Pantry Cooking with Traditional Spanish Recipes
What comes to mind when you hear Spanish cooking? Chorizo, paella, olives? It’s often overlooked that Spain has 17 regions, each with its unique history and culture. Spanish gastronomy varies greatly by region. Many of these places contain centuries-old peasant recipes that are still used in Spanish homes.

Most of us are cutting back on grocery shopping. I had to manage my food budget after teaching overseas in Spain for a year. Spanish cooking was a good way to eat well. Make delectable meals using minimal, substantial ingredients.

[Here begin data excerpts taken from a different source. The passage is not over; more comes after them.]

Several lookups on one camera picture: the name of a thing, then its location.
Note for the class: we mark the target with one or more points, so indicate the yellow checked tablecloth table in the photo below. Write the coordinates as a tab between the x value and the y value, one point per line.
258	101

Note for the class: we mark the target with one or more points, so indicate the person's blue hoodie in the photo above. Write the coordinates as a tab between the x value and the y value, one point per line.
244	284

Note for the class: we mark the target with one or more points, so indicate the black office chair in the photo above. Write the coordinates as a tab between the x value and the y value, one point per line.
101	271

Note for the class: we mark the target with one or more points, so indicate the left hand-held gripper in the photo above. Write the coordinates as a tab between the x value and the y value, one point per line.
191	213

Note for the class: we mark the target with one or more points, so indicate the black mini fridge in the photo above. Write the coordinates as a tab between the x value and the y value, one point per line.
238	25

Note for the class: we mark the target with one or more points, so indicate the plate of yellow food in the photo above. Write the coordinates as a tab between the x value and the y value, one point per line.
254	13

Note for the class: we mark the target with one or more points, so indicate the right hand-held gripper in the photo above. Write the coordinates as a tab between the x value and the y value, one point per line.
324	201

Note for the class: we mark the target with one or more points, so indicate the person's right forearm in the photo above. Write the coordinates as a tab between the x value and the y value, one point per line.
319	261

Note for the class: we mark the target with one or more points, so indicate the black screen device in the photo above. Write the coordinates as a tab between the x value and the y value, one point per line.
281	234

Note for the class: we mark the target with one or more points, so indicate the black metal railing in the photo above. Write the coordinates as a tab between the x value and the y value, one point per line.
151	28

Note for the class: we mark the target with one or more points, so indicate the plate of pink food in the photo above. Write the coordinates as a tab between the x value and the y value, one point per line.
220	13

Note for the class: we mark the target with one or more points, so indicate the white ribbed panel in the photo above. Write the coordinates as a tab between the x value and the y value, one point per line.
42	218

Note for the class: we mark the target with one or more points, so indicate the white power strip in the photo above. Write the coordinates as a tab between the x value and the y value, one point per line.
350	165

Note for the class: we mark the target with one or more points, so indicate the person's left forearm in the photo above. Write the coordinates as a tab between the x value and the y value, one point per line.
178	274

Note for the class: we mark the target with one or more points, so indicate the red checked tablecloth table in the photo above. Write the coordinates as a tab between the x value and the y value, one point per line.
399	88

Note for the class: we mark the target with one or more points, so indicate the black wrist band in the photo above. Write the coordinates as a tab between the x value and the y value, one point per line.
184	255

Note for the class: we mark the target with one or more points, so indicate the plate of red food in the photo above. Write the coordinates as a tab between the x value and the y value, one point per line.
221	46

Espinacas with Garbanzos recipes

Espinacas with Garbanzos: Traditional Spanish Peasant Food

Photo by Goya Foods

The practicality of the ingredients has kept this recipe from the Middle East to Spain in the 12th century. Spinach and chickpea stew is a Seville tapa. It uses garbanzo beans, vinegar, and bread and is surprisingly satisfying.


1 can chickpeas

1 bag spinach

Cubed day-old bread

15 unsalted almonds

¼ cup tomato sauce

3 sliced garlic cloves

Olive oil

2 tbsp sherry or red wine vinegar

1 tsp ground cumin

Pepper Cayenne

Smoked Paprika

Salt and pepper


Add spinach to 1-2 teaspoons olive oil in a saucepan over medium-high heat. Cook spinach until wilted. Strain spinach in a colander.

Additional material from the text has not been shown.